Tools for Moving from an SQL Database to Hadoop
Cloudera knows Hadoop - that's for sure. Doug Cutting, who created Hadoop, now works for Cloudera. Sqoop is a FOSS tool that was contributed to the Apache Hadoop project. It takes your database table and automatically generates the necessary classes that represent the rows from the table. It finds the most efficient way to divide portions of the table for the MapReduce framework. Once this is done, you can specify directions for importing data into the Hadoop Distributed File System (HDFS). Sqoop has performance enhancements for loading and exporging data from MySQL and Oracle. It supports both SequenceFile and text-based targets. However, Sqoop doesn't detect unsigned columns and it will try to fit unsigned integers into a Java int because of MySQL's deviation from the JDBC standard. Cloudera is planning to close these issues.
Cascading is an open source API for defining and executing complex data processing workflows on a Hadoop cluster without having to 'think' in MapReduce. It also allows developers to efficiently schedule complex distributed processes based on dependencies and other metadata. cascading.jdbc (you might've guessed) is a JDBC adapter for Cascading. It allows you to read and write data to and from an RDBMS using JDBC drivers that are attached to a Cascading data processing flow. The adapter supports INSERT and UPDATE during sinking and can use custom SELECTs during sourcing. Essentially, you can read what's in the database and run custom migration logic all in one job. Performance, however, is hampered because cascading.jdbc uses LIMIT and OFFSET in its SQL queries.

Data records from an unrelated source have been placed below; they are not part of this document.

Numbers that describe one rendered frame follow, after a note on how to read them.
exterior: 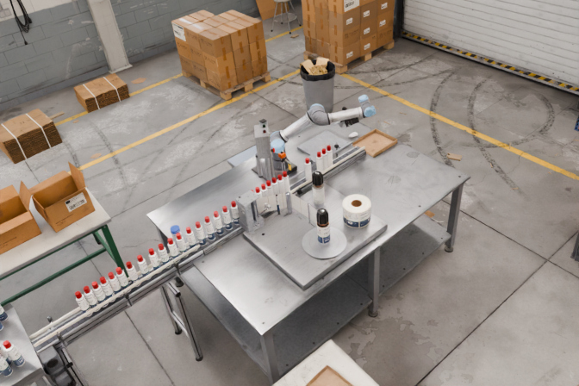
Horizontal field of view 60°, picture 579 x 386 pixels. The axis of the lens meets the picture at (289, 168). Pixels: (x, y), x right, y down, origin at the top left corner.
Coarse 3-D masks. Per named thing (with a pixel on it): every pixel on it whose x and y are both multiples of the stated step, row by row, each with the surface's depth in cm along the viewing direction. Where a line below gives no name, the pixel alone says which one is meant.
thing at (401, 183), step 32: (320, 128) 472; (352, 128) 467; (384, 160) 424; (416, 160) 420; (192, 192) 412; (224, 192) 409; (352, 192) 395; (384, 192) 391; (416, 192) 388; (448, 192) 385; (160, 224) 385; (192, 224) 382; (224, 224) 378; (224, 256) 352; (256, 256) 350; (352, 256) 342; (224, 288) 329; (256, 288) 327; (288, 288) 325; (320, 288) 323; (256, 320) 307
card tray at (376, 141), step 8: (376, 128) 456; (368, 136) 454; (376, 136) 453; (384, 136) 451; (352, 144) 444; (360, 144) 445; (368, 144) 444; (376, 144) 443; (384, 144) 442; (392, 144) 438; (368, 152) 435; (376, 152) 434
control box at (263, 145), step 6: (258, 126) 363; (258, 132) 357; (258, 138) 352; (264, 138) 352; (258, 144) 355; (264, 144) 356; (270, 144) 357; (258, 150) 358; (264, 150) 359; (270, 150) 360; (258, 156) 361; (264, 156) 362; (270, 156) 362
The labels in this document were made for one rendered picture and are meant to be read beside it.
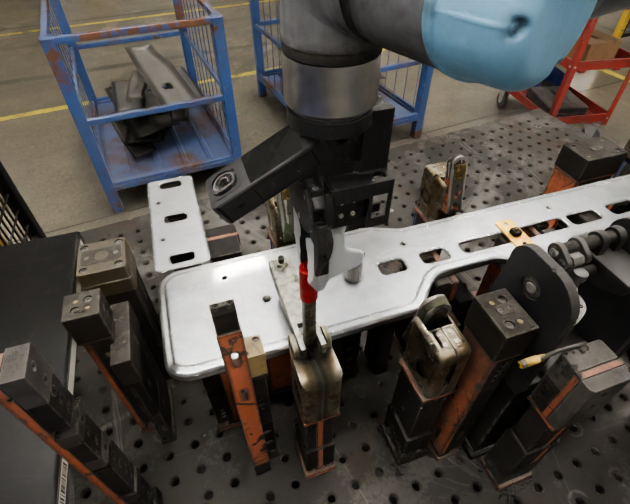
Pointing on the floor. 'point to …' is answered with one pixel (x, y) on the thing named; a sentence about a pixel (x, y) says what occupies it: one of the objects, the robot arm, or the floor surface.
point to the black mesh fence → (4, 199)
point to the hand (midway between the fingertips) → (308, 274)
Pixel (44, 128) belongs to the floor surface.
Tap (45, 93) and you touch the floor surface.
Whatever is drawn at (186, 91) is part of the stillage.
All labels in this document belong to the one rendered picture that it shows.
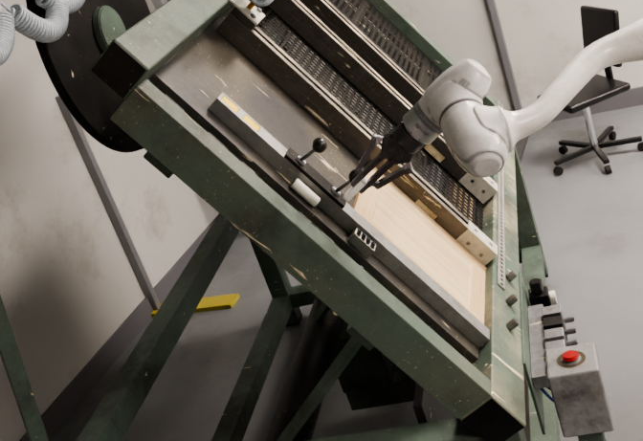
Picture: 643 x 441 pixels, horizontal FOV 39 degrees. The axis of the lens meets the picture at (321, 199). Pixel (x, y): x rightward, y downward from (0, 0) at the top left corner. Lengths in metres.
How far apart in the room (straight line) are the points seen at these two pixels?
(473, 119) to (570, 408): 0.77
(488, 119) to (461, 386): 0.69
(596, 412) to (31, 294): 3.19
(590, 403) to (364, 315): 0.57
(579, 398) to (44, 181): 3.37
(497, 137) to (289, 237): 0.53
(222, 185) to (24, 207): 2.83
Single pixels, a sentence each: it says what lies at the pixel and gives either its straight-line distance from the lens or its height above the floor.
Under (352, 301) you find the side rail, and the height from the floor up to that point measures 1.23.
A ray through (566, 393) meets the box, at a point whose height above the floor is 0.88.
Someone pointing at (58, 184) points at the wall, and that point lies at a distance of 5.04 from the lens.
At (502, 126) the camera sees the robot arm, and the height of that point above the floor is 1.57.
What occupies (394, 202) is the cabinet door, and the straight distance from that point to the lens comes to 2.64.
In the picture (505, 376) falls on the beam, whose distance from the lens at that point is 2.38.
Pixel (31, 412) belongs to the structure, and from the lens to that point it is 2.68.
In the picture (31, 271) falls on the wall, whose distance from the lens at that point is 4.80.
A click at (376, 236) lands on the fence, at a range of 2.34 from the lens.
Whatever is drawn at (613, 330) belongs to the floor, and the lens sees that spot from 4.03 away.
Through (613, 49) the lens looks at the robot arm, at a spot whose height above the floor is 1.60.
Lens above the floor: 2.22
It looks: 21 degrees down
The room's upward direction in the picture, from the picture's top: 19 degrees counter-clockwise
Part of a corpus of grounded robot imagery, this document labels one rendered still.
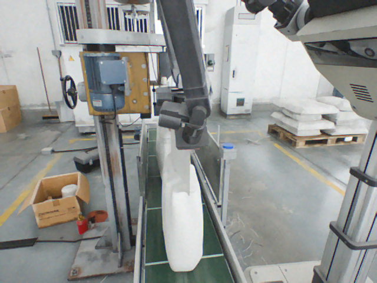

Nathan Marz liked the approach of cascading.jdbc and wanted to make his own tool for migrating large relational databases into Hadoop clusters. His tool tries to relieve the performance issues of cascading.jdbc with a redesigned tap called DBMigrateTap to read data from a database in Cascading flow. The tap reads data for each task with range queries over the table's primary key column. It will emit tuples containing one field for each of the column reads, where the field names are the column names. cascading-dbmigrate works on SQL tables that have a primary key column that is either an int or a long. If this is your situation, you should try using cascading-dbmigrate to move your data since it's a relatively young open source project that needs feedback. Marz's company, BackType, is using this solution now to migrate their data from SQL databases to HDFS.